# Houston, we have a problem.



## Nightfall (Jun 14, 2007)

*six*

Normally I get instant email notifications. However I've not gotten any. Now considering I can still post normally, I was curious if there was something wrong with the email notification system.

Thanks!


----------



## Thornir Alekeg (Jun 14, 2007)

Nightfall, did you get the e-mail I sent you through the site the other day?  If not it might be problems getting any e-mails through EN World.  I had that problem, it appears to have been at my end - they seemed to get blocked.  I finally stopped using the e-mail notifications since they weren't reliable for me.


----------



## Nightfall (Jun 14, 2007)

Thanks mods! Whatever was causing it has stopped now.

Thornir,

I got your last email. I think there was something going on with the notifications though since now I just got stuff. 

*six*


----------



## carborundum (Jun 16, 2007)

I'd like to jack this thread rather than starting a new one and mention that my subscriptions have stopped too. I only noticed today, guess I haven't had an update for a few days.

Any tips appreciated


----------



## drothgery (Jun 18, 2007)

Same here. I didn't get any for a day, got a clump of "catch up" notifications the next day, and nothing since then.


----------



## crazy_monkey1956 (Jun 18, 2007)

I, too, have not been receiving my instant e-mail notifications for my PBP.


----------



## Rae ArdGaoth (Jun 19, 2007)

Me neither.  I didn't get any for a day, and then on Friday morning I got a big clump all at once.  Since then, I've received no notifications.


----------



## IronWolf (Jun 19, 2007)

We are looking into it now.  It appears that it is a provider issue so it could take a bit to sort out.


----------



## Enforcer (Jun 19, 2007)

Sign me up for this problem as well (Mods: as per my other thread in Meta).


----------



## Nightfall (Jun 20, 2007)

As soon as you can try to sort it out, I'd appreciate it. It started...then it stopped again. 

Thanks guy.


----------



## TracerBullet42 (Jun 20, 2007)

I, too, am having this problem.  Thanks for looking into it!


----------



## Pebele (Jun 20, 2007)

Just adding a "me too!"

I'm having a heck of a time remembering to keep checking in on my PbP game.


----------



## AdmundfortGeographer (Jun 22, 2007)

Looks like the subscription constipation just cleared. I'm getting dozens of should-have-been-sent alerts from the past few days. Yikes!


----------



## Pebele (Jun 22, 2007)

Eric Anondson said:
			
		

> Looks like the subscription constipation just cleared. I'm getting dozens of should-have-been-sent alerts from the past few days. Yikes!



I just noticed that as well.

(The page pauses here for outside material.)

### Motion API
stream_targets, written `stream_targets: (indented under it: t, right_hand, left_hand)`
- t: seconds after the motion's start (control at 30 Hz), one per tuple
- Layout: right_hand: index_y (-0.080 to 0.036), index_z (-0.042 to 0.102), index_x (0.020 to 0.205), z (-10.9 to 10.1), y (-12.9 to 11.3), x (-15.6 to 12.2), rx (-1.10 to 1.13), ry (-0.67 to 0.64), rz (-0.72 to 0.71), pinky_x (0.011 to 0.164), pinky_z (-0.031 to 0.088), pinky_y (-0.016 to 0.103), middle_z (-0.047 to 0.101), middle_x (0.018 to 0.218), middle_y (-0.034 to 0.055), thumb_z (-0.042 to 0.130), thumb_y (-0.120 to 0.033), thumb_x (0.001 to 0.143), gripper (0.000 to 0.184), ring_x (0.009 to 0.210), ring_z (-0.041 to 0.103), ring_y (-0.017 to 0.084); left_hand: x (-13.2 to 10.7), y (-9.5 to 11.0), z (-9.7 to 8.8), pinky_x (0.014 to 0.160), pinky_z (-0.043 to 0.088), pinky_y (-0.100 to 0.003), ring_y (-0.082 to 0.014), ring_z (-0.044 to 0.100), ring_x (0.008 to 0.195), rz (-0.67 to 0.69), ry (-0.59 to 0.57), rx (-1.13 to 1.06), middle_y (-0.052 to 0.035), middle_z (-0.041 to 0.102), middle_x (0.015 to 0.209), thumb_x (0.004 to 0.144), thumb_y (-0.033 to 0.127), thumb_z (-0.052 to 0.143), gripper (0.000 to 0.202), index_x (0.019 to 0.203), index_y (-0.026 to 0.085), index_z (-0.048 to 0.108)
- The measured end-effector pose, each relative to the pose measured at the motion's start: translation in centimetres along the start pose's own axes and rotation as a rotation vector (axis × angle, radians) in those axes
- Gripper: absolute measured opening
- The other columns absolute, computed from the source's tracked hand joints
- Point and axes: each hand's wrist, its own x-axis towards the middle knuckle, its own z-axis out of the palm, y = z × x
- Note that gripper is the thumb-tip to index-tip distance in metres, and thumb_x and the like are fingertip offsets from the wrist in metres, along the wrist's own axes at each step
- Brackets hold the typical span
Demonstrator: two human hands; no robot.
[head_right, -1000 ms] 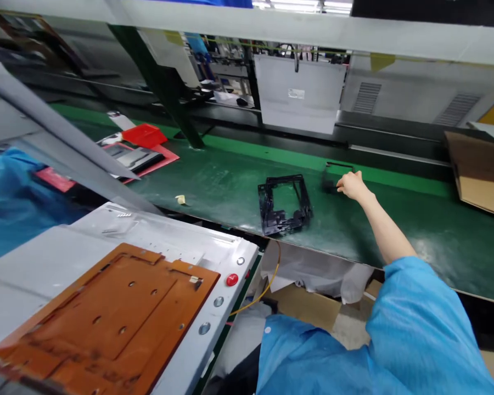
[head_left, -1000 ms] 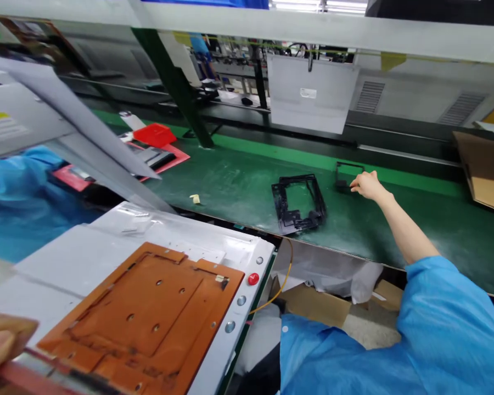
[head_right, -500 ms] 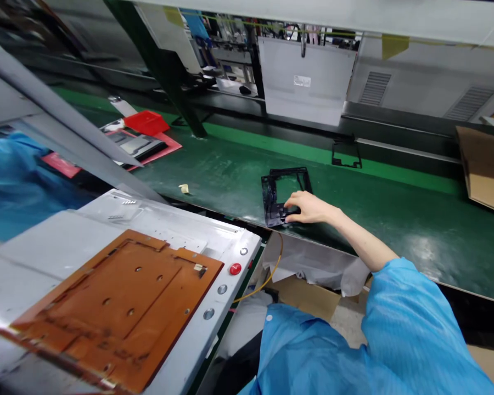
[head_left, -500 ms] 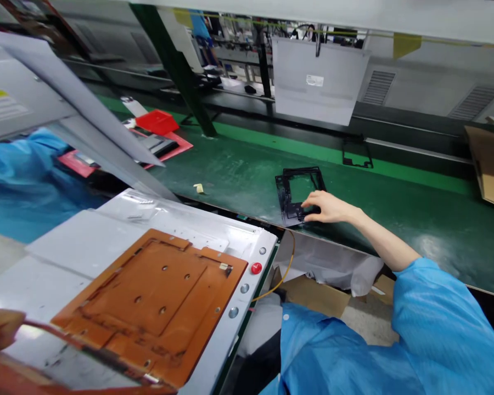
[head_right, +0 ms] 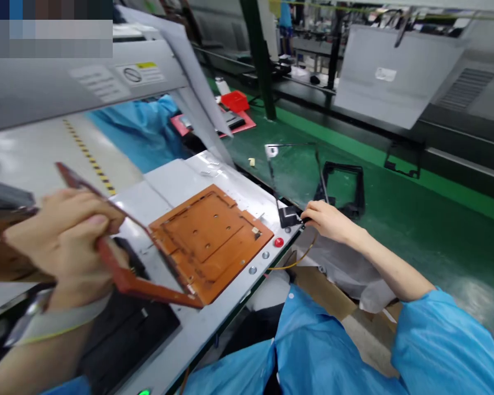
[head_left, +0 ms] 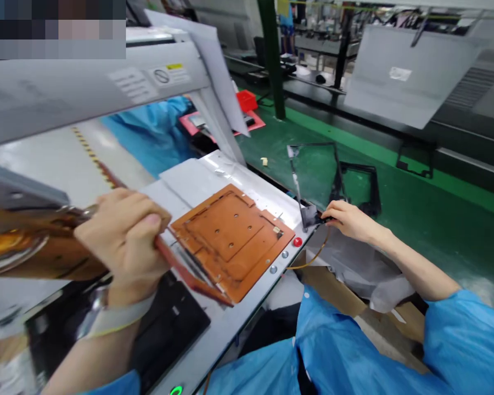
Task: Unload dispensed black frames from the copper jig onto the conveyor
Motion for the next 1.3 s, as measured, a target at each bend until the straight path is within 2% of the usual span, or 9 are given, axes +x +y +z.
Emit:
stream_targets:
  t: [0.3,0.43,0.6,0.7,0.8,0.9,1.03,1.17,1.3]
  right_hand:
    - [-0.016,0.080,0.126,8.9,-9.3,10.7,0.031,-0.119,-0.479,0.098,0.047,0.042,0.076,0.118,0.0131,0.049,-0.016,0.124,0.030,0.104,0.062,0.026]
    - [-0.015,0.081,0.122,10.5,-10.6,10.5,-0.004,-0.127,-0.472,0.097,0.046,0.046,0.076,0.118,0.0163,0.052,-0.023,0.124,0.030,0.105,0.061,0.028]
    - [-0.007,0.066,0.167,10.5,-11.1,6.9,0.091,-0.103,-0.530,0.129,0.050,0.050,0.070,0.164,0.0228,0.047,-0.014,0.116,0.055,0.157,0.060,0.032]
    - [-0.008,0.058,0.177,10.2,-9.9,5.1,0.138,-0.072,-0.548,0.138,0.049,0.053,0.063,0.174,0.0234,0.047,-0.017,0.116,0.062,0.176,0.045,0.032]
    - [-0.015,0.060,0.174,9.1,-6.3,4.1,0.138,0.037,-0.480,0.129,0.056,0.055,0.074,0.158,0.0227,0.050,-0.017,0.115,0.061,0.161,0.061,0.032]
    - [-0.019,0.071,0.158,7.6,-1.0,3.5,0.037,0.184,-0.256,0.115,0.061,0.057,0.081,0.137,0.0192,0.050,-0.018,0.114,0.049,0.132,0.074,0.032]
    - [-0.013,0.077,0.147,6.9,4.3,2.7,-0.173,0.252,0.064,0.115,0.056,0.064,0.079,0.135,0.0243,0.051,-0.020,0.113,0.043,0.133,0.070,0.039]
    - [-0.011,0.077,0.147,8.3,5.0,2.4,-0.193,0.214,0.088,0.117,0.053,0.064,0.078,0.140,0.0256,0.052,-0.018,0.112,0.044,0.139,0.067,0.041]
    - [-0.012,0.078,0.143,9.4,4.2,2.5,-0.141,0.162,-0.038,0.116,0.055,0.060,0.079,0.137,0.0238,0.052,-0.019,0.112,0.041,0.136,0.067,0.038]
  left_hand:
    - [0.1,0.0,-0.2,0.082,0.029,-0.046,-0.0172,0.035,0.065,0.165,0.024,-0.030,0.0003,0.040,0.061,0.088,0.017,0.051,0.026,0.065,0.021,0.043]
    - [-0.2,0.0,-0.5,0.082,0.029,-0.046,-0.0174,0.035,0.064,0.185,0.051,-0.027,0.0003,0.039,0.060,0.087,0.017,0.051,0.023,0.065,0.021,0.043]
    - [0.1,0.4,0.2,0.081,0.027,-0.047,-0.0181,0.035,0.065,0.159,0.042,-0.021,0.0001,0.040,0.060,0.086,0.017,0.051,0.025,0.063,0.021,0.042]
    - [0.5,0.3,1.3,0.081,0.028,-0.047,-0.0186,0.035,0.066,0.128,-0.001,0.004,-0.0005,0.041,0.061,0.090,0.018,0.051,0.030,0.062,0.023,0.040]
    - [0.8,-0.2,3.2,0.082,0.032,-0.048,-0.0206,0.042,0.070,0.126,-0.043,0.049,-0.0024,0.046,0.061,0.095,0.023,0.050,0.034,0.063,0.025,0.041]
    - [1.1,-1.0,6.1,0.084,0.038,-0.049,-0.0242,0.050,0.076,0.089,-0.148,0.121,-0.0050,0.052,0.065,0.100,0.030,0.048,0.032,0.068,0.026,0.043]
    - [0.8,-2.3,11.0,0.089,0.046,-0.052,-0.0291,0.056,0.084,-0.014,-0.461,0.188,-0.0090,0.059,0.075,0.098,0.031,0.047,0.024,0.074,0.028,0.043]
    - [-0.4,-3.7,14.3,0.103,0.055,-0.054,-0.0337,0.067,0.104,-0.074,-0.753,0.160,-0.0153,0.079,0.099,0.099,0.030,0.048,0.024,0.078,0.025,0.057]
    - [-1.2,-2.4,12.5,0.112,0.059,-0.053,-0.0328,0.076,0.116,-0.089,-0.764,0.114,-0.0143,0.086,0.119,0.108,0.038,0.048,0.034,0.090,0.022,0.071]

Let's hope it lasts this time!


----------



## crazy_monkey1956 (Jun 22, 2007)

Yeah, I just got all of my backlogged e-mails too.  Alllllll of them.  Ug.


----------



## Lanefan (Jun 22, 2007)

ENWorld and CM both sent me "happy birthday" notices that arrived this evening (Thursday)...both were sent early Monday (my birthday) morning.

Something's a little slow somewhere... 

Lanefan


----------



## IronWolf (Jun 22, 2007)

Provider issues have been worked out.  Email should be working a little more normal now.


----------



## Enforcer (Jun 22, 2007)

My subscriptions are also working again.


----------